*** Exercise material ***

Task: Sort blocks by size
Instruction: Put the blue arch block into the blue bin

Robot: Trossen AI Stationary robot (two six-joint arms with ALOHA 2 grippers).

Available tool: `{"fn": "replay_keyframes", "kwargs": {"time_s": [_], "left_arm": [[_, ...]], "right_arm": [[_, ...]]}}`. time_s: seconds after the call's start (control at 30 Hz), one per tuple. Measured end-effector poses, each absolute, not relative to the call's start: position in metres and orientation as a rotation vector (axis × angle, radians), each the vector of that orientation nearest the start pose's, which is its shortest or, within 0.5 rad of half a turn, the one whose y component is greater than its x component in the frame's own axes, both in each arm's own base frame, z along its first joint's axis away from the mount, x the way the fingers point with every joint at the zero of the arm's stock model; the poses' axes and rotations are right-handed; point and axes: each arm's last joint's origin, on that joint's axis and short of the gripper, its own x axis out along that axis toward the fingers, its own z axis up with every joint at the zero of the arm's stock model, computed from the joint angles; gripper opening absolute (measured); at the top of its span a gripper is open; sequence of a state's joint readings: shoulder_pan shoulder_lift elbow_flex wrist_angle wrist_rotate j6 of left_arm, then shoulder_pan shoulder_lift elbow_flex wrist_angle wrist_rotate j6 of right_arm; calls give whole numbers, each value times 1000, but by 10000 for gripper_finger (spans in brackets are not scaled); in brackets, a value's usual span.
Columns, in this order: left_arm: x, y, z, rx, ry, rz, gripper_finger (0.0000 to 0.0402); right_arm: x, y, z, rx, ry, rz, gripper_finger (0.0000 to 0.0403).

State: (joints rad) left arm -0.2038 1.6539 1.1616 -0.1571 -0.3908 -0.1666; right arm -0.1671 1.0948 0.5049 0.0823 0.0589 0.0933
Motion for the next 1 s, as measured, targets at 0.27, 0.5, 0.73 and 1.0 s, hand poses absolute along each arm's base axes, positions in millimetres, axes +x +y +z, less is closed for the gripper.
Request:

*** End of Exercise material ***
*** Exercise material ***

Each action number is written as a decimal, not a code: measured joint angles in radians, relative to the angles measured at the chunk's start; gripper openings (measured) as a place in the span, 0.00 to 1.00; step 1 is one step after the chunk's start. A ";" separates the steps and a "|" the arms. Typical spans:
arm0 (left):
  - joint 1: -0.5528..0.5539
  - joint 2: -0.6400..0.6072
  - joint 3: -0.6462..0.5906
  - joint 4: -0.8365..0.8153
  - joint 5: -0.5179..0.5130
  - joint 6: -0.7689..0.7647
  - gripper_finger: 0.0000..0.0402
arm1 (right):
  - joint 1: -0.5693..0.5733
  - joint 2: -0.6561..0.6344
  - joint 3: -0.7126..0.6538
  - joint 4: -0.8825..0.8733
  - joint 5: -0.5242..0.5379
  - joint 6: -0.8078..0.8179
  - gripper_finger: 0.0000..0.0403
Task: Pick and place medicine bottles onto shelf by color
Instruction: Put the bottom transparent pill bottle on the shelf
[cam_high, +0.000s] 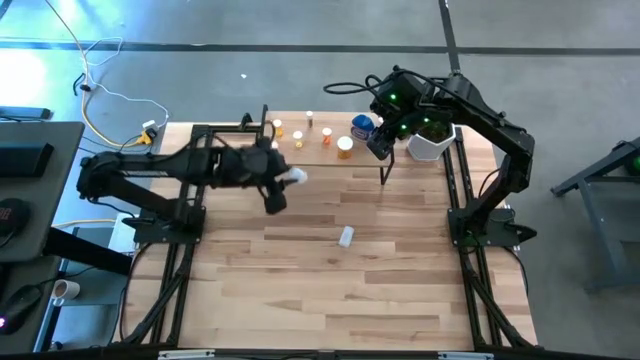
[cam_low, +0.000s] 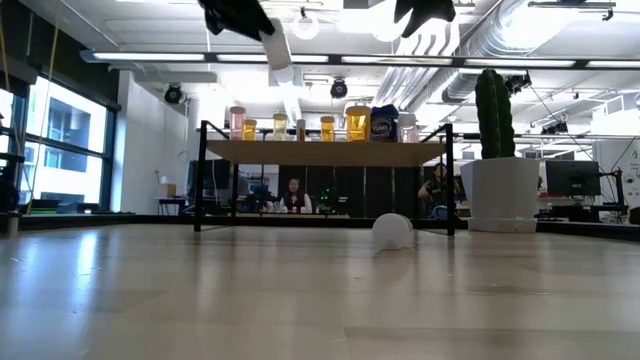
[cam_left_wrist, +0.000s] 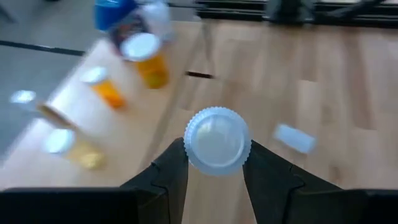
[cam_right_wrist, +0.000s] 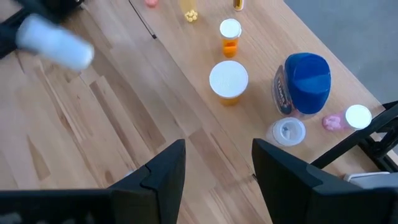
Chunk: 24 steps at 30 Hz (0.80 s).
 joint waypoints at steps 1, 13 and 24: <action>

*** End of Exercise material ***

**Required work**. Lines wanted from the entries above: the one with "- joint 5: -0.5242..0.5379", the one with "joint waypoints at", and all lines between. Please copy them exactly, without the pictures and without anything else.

**Result for this exercise**.
  - joint 5: -0.5242..0.5379
  - joint 6: -0.8078..0.8179
  - gripper_finger: 0.0000..0.0403
Task: Pick and place medicine bottles onto shelf by color
Instruction: Put the bottom transparent pill bottle on the shelf
[cam_high, +0.000s] 
[cam_low, +0.000s] 
[cam_left_wrist, +0.000s] 
[cam_right_wrist, +0.000s] 
Chunk: 24 steps at 30 Hz (0.80 s).
 joint waypoints at steps 1, 13 and 24: <action>

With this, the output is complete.